Halloween? Chungyuan Festival ( 中元节/ Ghost Festival)


Halloween? Pah! We have a month of ghosts in China!: Chungyuan Festival (中元节 / zhōngyuánjié /Pron: "jong yuan jee" / Ghost Festival)

Every year, during the seventh month of the Chinese Calendar, it is believed that the Gates of Hell will be opened and all residents (well, not all, just the well-behaved ones) will be set to roam freely on Earth for a month. In this month, many spirits roamed the world in search of their past memories to fulfill their unforgotten attachments.

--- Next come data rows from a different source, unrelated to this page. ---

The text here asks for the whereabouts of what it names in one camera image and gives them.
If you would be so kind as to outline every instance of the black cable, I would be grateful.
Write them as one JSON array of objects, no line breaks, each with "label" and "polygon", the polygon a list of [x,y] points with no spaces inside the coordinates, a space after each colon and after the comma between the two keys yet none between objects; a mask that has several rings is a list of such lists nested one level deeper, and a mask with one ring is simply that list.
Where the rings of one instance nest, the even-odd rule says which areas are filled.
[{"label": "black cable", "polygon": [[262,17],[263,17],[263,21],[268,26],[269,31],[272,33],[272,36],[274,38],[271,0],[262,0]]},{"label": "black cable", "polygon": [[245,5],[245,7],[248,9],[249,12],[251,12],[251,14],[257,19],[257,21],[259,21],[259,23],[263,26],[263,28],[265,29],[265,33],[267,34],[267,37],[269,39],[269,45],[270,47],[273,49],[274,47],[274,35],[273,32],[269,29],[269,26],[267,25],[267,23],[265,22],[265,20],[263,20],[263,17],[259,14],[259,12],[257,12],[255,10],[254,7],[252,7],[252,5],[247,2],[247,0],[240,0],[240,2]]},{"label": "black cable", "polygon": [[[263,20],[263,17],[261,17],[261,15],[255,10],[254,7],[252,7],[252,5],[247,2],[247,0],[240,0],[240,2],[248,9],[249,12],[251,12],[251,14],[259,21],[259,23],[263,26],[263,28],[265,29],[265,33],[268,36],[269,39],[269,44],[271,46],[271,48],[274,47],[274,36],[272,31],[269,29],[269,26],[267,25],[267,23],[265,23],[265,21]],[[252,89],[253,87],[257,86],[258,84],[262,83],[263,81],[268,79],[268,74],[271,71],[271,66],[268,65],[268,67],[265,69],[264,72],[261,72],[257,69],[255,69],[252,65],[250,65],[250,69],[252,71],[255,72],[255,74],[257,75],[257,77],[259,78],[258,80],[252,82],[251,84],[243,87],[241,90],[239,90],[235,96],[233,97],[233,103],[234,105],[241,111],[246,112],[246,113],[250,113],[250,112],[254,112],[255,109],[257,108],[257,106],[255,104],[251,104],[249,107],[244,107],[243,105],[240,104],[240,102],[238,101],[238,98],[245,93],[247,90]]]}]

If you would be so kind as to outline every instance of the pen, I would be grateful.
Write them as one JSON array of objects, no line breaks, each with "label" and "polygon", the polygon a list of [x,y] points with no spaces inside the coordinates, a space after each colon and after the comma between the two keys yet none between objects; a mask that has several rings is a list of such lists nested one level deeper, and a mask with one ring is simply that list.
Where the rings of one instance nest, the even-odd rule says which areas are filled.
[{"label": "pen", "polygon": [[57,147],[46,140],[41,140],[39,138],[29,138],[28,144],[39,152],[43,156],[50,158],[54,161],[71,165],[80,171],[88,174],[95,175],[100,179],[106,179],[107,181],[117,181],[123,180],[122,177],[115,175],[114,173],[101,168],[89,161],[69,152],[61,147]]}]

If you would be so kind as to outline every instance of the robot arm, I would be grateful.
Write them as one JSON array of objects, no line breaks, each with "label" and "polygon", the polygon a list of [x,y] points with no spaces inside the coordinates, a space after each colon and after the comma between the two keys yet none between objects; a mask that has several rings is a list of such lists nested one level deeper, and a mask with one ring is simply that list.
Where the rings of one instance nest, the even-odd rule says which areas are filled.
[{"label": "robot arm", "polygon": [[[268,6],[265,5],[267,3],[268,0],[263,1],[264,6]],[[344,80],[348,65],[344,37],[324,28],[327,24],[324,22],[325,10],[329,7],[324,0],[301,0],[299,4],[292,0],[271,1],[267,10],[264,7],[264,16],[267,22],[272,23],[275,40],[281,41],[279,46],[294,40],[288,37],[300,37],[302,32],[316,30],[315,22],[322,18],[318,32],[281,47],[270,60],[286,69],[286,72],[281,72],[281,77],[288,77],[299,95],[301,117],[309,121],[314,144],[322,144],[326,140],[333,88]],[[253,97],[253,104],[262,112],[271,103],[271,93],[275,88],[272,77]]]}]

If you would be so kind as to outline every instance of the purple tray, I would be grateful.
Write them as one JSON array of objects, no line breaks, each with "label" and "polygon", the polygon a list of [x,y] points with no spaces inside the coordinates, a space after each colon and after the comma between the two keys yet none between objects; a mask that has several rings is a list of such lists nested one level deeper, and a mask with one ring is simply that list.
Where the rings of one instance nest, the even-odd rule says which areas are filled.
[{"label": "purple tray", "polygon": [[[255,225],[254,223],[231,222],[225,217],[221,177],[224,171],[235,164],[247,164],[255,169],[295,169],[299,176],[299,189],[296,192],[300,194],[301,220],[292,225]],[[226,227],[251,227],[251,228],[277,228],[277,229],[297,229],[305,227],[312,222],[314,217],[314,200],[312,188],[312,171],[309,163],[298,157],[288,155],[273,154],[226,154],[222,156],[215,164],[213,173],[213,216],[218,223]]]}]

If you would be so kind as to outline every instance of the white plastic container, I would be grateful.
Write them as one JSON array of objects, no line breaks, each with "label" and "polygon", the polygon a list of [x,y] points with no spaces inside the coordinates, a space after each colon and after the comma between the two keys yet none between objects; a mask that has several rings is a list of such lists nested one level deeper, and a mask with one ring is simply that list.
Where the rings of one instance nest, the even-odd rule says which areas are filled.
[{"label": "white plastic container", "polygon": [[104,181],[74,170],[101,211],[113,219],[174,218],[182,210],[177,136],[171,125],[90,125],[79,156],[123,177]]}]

As such, these are called the “hungry ghosts” and the festival is also called the Hungry Ghost Festival.

The Hungry Ghosts festival occurs on the 15th night of the 7th Lunar month which falls on the 3rd September this year. (Some people in Southern of China make it on 14th night of the 7th Lunar month. ) This festival is different from the more well-known Qing Ming Festival (清明节), or the tomb-sweeping day which is now an official holiday in China and is predominantly an ancestor worshiping day. The Ghost Festival on the other hand is for the ancestors to return the visit and is a festival of elaborate rituals of joss sticks and paper money, food offerings, and opera shows for the deceased.

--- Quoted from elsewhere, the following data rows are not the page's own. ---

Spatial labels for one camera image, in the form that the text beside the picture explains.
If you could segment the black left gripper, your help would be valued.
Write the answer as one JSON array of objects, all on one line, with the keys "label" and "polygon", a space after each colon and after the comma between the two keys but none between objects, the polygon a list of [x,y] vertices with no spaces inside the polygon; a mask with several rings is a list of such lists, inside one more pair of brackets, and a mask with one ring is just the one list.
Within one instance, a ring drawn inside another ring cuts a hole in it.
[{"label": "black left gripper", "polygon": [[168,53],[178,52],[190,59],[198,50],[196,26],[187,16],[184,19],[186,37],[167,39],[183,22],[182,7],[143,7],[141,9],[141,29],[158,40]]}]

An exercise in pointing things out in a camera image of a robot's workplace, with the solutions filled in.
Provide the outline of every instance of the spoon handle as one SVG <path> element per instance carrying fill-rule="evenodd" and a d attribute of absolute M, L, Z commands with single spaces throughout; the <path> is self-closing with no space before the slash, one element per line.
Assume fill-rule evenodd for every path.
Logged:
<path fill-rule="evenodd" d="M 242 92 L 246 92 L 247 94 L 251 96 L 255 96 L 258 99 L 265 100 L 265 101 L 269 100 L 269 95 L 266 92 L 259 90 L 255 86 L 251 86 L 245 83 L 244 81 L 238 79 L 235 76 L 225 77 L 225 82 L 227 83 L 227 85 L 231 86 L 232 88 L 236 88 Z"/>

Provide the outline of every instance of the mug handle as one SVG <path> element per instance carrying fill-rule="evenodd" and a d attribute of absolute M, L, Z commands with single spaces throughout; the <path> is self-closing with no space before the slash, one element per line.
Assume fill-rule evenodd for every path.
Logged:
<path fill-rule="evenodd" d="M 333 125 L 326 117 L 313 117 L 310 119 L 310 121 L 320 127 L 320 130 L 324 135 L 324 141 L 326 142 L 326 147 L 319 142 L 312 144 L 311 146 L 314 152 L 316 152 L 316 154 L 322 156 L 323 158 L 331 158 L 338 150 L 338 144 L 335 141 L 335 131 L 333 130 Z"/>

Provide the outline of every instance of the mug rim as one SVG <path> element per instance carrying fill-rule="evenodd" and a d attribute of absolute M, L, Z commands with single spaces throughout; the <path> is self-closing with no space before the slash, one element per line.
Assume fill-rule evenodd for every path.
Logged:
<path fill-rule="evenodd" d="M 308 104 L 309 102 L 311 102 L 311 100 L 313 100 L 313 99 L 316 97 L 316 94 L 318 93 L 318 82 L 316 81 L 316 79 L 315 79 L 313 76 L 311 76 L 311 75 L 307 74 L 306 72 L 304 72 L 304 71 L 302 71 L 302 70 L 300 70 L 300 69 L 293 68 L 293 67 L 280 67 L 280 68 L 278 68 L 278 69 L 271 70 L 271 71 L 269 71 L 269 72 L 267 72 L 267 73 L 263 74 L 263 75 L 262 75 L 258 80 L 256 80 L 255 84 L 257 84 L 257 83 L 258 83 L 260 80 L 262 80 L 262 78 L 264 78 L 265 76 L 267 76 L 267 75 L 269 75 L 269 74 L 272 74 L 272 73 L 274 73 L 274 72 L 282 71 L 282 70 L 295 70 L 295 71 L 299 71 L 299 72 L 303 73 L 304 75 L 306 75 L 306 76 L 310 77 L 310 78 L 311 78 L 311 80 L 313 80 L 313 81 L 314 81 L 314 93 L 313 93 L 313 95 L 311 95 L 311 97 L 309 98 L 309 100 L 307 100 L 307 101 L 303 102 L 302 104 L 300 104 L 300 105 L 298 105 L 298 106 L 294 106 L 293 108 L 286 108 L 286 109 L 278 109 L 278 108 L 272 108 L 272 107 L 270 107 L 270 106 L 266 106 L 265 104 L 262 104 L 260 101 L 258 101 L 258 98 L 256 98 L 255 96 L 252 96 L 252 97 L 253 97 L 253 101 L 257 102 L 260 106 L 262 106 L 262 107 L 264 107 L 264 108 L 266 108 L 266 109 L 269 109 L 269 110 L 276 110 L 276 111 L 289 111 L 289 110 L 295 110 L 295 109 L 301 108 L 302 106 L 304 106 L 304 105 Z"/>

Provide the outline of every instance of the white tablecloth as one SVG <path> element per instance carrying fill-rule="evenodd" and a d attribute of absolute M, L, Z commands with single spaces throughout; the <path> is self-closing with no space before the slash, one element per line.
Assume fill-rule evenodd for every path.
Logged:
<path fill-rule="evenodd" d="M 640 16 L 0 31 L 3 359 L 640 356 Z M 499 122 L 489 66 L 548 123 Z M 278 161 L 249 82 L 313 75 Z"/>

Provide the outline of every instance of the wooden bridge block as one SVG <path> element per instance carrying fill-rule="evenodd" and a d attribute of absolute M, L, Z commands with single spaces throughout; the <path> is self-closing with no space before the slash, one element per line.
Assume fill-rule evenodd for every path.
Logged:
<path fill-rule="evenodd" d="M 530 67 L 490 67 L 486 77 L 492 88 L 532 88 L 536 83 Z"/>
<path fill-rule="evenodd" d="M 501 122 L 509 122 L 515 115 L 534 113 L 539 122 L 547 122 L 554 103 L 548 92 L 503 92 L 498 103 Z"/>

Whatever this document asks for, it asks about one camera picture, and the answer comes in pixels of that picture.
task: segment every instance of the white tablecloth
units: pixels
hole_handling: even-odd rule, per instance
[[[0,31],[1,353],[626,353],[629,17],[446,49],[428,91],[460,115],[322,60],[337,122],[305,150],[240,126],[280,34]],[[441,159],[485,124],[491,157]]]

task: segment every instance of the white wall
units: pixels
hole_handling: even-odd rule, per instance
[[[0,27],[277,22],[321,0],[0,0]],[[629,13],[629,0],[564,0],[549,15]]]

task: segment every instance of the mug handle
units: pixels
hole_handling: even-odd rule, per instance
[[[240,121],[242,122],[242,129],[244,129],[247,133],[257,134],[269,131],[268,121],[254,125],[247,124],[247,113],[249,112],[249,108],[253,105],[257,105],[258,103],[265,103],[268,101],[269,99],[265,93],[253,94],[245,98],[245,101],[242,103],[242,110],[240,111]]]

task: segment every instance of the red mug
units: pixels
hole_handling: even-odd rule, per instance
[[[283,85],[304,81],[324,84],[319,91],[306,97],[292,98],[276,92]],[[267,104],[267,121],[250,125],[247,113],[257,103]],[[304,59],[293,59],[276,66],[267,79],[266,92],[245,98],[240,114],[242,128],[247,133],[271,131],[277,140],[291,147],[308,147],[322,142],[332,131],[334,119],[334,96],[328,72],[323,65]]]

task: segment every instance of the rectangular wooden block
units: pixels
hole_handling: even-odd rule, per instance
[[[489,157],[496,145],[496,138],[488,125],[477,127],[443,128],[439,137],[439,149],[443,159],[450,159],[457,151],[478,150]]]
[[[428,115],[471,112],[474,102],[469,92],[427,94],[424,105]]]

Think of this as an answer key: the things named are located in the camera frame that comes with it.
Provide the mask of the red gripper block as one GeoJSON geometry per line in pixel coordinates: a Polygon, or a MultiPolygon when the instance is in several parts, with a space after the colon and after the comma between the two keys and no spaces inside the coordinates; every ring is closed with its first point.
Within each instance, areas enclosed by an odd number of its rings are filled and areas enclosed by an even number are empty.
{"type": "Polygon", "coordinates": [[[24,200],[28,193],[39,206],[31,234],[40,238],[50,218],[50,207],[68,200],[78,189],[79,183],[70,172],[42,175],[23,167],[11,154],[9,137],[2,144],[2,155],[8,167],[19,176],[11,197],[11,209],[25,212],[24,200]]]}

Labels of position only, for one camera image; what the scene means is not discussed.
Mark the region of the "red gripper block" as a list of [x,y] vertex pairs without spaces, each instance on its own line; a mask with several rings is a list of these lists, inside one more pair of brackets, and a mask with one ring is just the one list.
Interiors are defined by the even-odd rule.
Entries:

The festival is also influenced by Buddhist teachings introduced into China. In the Buddhist’s Ullambana Sutra, Mahamaudgalyayana, one of the chief disciples of the Buddha and supposedly well-known for his psychic powers, searched for his deceased mother during a meditation session. He found his mother reborn in the Realm of the Hungry Ghosts due to her greedy past. The hungry ghosts depicted in Buddhist’s literature are beings in another world, born with narrow throats and huge stomachs. They are constantly hungry but are not able to filled their stomach as they have difficulties swallowing the food. Seeking Buddha’s advice, he eased his mother’s suffering and eventual rebirth into a human form by performing various rituals of merits creation and offerings. This is the famous “Mahamaudgalyayana Saving His Mother” (目莲救母) storyline which is often performed in Chinese opera. In the Chinese context, more emphasis is placed on offerings to the ancestors than to the monks, as in the original Ullambana practice in Buddhism.

During the period of the festival, people will avoid undertaking important activities such as weddings, house moving and starting businesses. It is notable that property transactions and entertainment activities in Chinese cities are reduced during this period.

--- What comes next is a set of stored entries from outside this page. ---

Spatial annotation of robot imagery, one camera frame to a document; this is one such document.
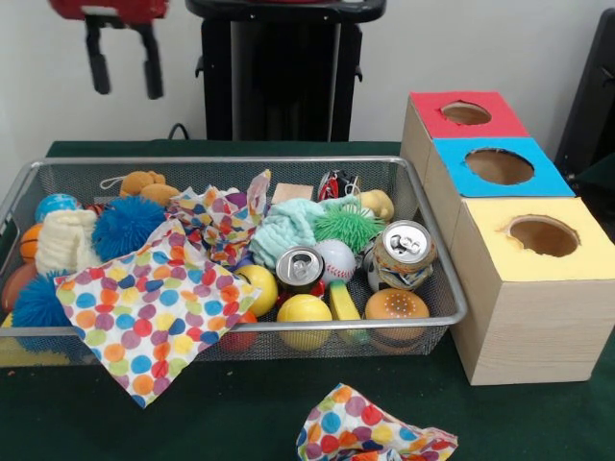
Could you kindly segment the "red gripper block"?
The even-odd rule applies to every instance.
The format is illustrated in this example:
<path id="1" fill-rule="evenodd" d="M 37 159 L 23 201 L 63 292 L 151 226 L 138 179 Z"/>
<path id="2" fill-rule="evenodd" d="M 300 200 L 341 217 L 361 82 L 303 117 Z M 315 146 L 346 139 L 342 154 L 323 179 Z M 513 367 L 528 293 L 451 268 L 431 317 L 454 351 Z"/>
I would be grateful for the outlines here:
<path id="1" fill-rule="evenodd" d="M 100 21 L 102 16 L 119 19 L 124 24 L 136 24 L 145 49 L 144 75 L 147 95 L 150 100 L 163 96 L 162 73 L 158 42 L 151 22 L 164 18 L 169 2 L 166 0 L 51 0 L 51 7 L 63 18 L 86 20 L 86 50 L 93 87 L 96 92 L 107 95 L 111 83 L 106 58 L 100 48 Z"/>

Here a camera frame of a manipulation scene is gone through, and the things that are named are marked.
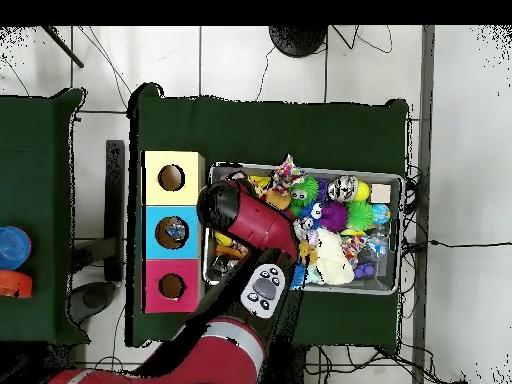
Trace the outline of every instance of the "plastic bin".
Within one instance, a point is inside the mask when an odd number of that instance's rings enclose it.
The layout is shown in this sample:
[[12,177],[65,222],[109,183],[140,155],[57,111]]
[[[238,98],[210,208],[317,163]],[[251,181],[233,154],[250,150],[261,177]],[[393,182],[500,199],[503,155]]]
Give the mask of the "plastic bin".
[[[211,166],[209,181],[219,181],[236,171],[244,171],[248,175],[268,176],[275,165],[233,164],[217,162]],[[310,175],[318,178],[334,179],[340,175],[353,175],[368,184],[387,184],[391,186],[391,202],[388,204],[391,219],[388,225],[389,248],[388,253],[376,264],[376,271],[372,277],[354,279],[348,284],[331,286],[328,284],[306,284],[305,291],[359,293],[366,295],[389,295],[400,284],[401,243],[403,233],[403,205],[405,202],[405,182],[399,175],[379,174],[371,172],[355,172],[330,169],[303,168]],[[203,279],[206,283],[215,285],[218,281],[211,272],[215,261],[215,239],[210,229],[205,229],[204,255],[202,264]]]

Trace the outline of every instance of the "orange container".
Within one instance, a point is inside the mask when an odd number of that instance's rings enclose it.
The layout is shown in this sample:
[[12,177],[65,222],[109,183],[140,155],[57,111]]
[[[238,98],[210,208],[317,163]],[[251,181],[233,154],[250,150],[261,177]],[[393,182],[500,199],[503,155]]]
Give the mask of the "orange container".
[[32,278],[21,272],[0,270],[0,296],[31,297]]

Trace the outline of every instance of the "circular hole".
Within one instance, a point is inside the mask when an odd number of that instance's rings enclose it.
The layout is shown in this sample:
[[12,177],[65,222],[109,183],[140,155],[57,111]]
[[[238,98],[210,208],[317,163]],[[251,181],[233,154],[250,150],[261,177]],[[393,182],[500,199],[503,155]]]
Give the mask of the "circular hole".
[[158,173],[158,184],[166,191],[178,191],[185,184],[185,173],[178,165],[166,165]]
[[166,249],[179,249],[188,240],[188,225],[177,216],[163,218],[155,229],[158,244]]
[[179,299],[185,291],[185,282],[179,275],[167,274],[158,282],[158,289],[167,299]]

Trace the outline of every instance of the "green table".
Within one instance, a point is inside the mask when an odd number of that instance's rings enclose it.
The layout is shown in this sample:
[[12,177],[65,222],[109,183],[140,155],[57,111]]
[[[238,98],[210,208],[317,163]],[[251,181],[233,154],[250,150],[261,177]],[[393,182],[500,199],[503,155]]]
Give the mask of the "green table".
[[87,341],[66,313],[70,121],[83,97],[81,89],[52,98],[0,96],[0,226],[21,227],[31,237],[32,254],[19,271],[33,279],[30,299],[0,296],[1,341]]
[[[403,176],[407,114],[403,100],[366,106],[173,99],[163,98],[159,86],[145,84],[130,99],[129,207],[140,217],[142,150],[197,151],[207,169],[216,161],[277,165],[290,153],[303,167]],[[141,313],[140,219],[129,218],[128,227],[128,237],[135,237],[135,268],[127,271],[127,317],[133,317],[126,324],[127,343],[140,346],[146,340],[169,340],[186,315]],[[394,353],[397,304],[398,292],[388,296],[305,292],[294,342],[380,345]]]

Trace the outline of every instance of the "purple toy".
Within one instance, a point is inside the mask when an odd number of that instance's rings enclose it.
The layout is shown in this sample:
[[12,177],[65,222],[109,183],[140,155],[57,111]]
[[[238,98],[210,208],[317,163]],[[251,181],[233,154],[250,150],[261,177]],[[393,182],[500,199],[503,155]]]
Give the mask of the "purple toy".
[[358,265],[354,270],[355,278],[371,277],[375,272],[373,264]]
[[318,183],[318,194],[315,202],[325,203],[327,199],[327,186],[329,185],[329,180],[325,178],[317,178],[316,182]]
[[329,202],[322,208],[320,225],[332,233],[338,233],[347,226],[348,210],[343,203]]

There are similar festivals throughout the world world; These include the El Día de los Muertos Festival in Mexico, the Chugen and O-Bon Festivals in Japan as well as the Vu Lan Festival in Vietnam. For better or worse people today are frequently in awe towards the "underworld" and various superstitious ideas its based on; of course, like many superstitious ideas - there is a germ of rationality to it: for the Chinese Hungry Ghost Festival in particular, it is a yearly reinforcement and reminder of one’s filial responsibility towards the mother and ancestors of the family.